- PROBLEM TO SOLVE
Read through the material below and find each line that has the word "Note"; copy it.

----

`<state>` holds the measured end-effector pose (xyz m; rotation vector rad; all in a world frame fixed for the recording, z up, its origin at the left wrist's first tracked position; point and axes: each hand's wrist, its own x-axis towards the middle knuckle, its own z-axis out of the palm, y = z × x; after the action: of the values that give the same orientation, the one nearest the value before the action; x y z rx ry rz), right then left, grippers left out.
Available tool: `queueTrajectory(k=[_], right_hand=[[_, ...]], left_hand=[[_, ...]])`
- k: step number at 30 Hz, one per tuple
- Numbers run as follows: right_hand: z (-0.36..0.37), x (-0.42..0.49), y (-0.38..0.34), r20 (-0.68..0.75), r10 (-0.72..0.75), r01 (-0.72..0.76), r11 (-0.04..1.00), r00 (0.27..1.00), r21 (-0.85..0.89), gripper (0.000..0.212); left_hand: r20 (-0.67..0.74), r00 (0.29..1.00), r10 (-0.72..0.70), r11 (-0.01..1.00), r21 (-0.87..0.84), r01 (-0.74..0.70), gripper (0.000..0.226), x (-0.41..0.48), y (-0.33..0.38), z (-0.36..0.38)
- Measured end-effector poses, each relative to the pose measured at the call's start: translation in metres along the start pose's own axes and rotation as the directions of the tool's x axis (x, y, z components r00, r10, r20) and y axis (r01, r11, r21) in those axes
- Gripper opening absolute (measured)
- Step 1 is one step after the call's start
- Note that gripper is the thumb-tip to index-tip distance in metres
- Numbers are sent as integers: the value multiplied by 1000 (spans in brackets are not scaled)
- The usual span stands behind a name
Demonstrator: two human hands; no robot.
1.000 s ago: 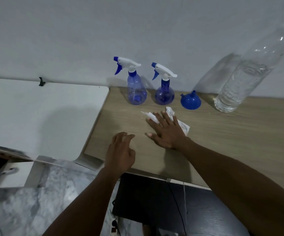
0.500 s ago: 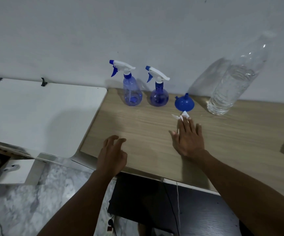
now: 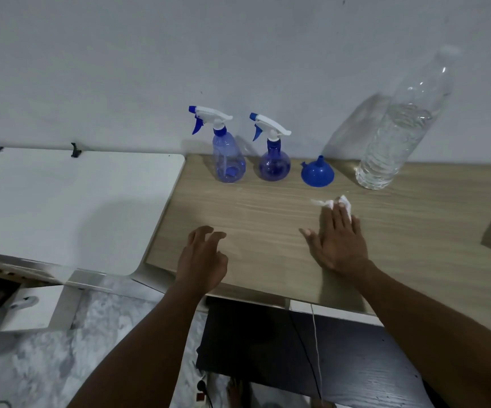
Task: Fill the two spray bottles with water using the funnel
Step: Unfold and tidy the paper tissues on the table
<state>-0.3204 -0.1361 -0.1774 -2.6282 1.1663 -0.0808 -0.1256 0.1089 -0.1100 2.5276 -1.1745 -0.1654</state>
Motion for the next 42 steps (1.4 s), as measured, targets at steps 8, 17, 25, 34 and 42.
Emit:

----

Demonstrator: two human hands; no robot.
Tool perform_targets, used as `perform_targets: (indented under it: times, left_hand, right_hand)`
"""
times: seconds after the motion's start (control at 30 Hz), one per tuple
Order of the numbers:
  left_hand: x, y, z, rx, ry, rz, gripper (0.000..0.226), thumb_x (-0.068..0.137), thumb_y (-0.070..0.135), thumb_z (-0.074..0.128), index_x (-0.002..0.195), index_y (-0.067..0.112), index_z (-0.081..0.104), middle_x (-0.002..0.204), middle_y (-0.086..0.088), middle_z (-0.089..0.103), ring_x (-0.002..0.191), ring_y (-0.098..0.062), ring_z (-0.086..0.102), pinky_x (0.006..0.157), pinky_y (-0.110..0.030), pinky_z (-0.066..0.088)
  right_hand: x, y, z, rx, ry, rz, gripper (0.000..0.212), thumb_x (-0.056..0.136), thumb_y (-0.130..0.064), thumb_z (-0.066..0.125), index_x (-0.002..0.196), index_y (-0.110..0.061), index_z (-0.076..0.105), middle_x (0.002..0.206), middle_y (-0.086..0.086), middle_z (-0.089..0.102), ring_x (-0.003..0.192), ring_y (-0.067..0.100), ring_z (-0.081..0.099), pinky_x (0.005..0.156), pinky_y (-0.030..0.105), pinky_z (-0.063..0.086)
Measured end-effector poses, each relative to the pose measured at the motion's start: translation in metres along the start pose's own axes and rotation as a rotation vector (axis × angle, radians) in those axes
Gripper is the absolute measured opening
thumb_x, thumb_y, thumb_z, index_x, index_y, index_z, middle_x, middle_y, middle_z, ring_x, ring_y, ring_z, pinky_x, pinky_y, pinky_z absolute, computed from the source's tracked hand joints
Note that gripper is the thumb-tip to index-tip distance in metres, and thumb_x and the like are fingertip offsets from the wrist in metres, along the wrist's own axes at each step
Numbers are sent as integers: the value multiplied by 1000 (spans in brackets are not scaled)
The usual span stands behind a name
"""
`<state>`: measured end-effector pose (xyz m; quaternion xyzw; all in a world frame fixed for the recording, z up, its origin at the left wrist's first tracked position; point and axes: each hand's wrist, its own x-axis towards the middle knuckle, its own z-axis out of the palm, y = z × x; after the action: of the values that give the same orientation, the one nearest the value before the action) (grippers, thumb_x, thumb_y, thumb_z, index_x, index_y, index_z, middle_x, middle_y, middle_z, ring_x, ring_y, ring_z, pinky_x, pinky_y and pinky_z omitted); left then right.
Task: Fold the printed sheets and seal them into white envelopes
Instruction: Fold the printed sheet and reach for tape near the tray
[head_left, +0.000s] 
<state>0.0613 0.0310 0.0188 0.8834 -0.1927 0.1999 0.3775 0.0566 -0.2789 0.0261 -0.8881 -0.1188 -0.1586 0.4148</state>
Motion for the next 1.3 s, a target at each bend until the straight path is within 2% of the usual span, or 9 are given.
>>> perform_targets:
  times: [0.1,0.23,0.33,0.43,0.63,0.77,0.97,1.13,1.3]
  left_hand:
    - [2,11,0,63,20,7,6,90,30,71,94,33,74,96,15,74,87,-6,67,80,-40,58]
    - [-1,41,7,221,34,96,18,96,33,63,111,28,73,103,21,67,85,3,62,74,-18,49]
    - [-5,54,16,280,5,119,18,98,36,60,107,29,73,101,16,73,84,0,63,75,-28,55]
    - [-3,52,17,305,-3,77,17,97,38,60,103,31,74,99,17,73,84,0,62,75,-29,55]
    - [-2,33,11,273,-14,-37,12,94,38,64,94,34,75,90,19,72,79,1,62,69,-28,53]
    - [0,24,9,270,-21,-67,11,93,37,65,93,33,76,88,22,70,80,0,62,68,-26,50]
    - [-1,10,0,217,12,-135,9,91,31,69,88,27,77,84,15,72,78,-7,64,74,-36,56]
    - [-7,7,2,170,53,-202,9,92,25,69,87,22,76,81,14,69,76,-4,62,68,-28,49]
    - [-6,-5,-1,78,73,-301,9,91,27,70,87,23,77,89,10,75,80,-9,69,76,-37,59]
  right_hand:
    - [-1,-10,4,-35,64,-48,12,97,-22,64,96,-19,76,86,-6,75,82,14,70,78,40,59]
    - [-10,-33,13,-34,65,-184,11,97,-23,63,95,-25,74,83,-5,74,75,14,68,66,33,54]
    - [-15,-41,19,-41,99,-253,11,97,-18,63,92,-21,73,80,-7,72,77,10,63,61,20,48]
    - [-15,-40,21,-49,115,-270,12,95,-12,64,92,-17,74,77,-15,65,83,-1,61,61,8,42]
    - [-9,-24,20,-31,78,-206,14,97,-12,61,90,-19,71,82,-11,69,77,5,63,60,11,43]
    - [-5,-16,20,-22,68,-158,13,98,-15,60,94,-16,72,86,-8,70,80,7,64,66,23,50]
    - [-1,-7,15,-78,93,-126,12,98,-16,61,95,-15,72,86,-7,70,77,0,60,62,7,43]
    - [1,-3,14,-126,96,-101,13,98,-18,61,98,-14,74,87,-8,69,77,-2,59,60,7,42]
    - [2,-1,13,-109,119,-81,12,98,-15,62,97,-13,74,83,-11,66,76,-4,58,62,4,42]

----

- ANSWER SPACE
- Note that gripper is the thumb-tip to index-tip distance in metres
Note that gripper is the thumb-tip to index-tip distance in metres, and thumb_x and the like are fingertip offsets from the wrist in metres, along the wrist's own axes at each step

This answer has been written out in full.